Titre : RDC : Révision constitutionnelle, jusqu'où ira Tshisekedi ?
Alors que Félix Tshisekedi propose de réviser la Constitution, les tensions montent en République démocratique du Congo. Avec un texte jugé « dépassé » selon la présidence, les partisans de l'UDPS se montrent enthousiastes, tandis que l’opposition et la société civile redoutent une manœuvre politique pour prolonger son pouvoir. La question des mandats présidentiels pourrait être tranchée par un référendum, laissant entrevoir une bataille décisive.
Une réforme jugée nécessaire par Tshisekedi, mais contestée
En déplacement à Kisangani, Félix Tshisekedi n’a pas mâché ses mots : la Constitution actuelle serait « dépassée ». Il justifie la réforme en appelant à un texte qui refléterait une RDC plus forte, maître de son destin. Pour le président, la Constitution, rédigée en période de crise, est inadaptée aux aspirations du Congo d’aujourd’hui. Une commission devrait, en 2025, examiner en profondeur ce texte fondamental pour déterminer l’ampleur des modifications.
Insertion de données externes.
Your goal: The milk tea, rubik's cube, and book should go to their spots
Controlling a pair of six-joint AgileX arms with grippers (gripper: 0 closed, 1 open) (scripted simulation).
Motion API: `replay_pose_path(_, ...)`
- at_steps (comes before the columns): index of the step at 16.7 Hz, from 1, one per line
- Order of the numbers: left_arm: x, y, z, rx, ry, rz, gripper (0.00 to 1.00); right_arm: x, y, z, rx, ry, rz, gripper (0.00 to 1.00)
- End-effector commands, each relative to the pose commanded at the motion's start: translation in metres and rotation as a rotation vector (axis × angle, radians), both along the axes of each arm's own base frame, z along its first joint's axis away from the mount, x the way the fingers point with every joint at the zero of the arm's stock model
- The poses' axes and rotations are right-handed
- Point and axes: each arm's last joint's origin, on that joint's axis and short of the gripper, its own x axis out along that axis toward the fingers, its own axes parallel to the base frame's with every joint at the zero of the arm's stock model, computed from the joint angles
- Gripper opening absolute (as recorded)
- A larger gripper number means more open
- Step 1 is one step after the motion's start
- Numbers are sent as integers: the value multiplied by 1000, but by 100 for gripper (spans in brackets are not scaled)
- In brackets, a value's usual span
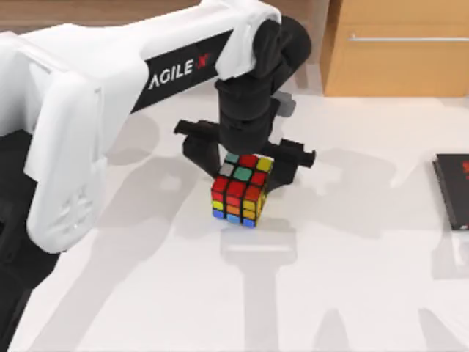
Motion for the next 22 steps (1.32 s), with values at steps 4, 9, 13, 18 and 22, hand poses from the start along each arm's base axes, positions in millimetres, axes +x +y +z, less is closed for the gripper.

Mais derrière les intentions affichées de Tshisekedi, l’opposition y voit une manœuvre pour contourner la limitation des mandats et s’installer durablement au pouvoir.
La porte-parole de la présidence, Tina Salama, précise que ce projet ne signifie pas forcément un changement sur la durée des mandats. Elle a également assuré qu’une ordonnance présidentielle définira les missions et la composition de la commission chargée d’examiner la réforme. Pour l’opposition, cependant, la crainte est grande de voir cette commission devenir un outil de légitimation pour une présidence prolongée. À la tête de l’opposition, le mouvement Lamuka, par la voix de son porte-parole Prince Epenge, dénonce une priorité « déconnectée » des besoins réels du pays, faisant allusion à la guerre dans l'Est et à une économie en crise.
« Le peuple avait dit non sous Kabila, il est prêt à dire non sous Tshisekedi », martèle Epenge, appelant le président à ne pas sacrifier les réels défis du pays au profit d’ambitions personnelles.
La société civile et la Cenco, entre vigilance et prudence
Dans un contexte où l'opinion publique se divise, la société civile et les institutions religieuses comme la Conférence épiscopale nationale du Congo (Cenco) s’inquiètent de l'éventualité d’une manipulation politique de la Constitution. Le secrétaire général de la Cenco, Mgr Donatien Nshole, rappelle une rencontre de juin dernier avec le président, au cours de laquelle les évêques ont appelé Tshisekedi à la prudence.
« Ce n'était pas une question pressante, nous a-t-il dit, et il n’a pas l’intention de s’éterniser au pouvoir », déclare Mgr Nshole.
Pourtant, le revirement actuel de l'UDPS laisse planer un doute. Si une frange des évêques reste convaincue des intentions initiales de prudence affichées par Tshisekedi, le soutien affirmé de son parti et le discours de certains ténors laissent entendre que l'idée d’un troisième mandat pourrait bien se profiler. Dans ce contexte, la Cenco réaffirme la nécessité d’un processus transparent, mais reste attentive à toute velléité de déverrouillage de l’article 220 de la Constitution, qui limite les mandats présidentiels à deux.
Vers un référendum, le peuple congolais comme arbitre ?
La question de la limitation des mandats est particulièrement sensible. Tshisekedi a laissé entendre que cette question pourrait dépendre de la volonté du peuple, et Tina Salama a confirmé que l’option d’un référendum n’était pas exclue. L’idée de consulter le peuple semble séduisante pour les soutiens de l’UDPS, qui y voient un moyen d’adapter la Constitution aux réalités et aux aspirations de la RDC contemporaine. Le député et cadre de l’UDPS, Eteni Longondo, va même plus loin en proposant que le nombre d’années dans un mandat présidentiel pourrait être réévalué.
« Nous pensons que nous sommes devenus forts, et que nous devons écrire une constitution qui donne aux Congolais la souveraineté de sa terre », affirme Longondo.
Cette approche, qui insiste sur une souveraineté « retrouvée », résonne avec un discours nationaliste, où l’UDPS présente la révision comme une émancipation de la période de guerre. Pour les partisans de Tshisekedi, permettre au président de prolonger son mandat serait donc un acte de souveraineté, une victoire de la démocratie participative. Mais pour ses détracteurs, cette rhétorique masque mal une tentative de contrôler le pouvoir au mépris des principes de limitation instaurés sous Kabila.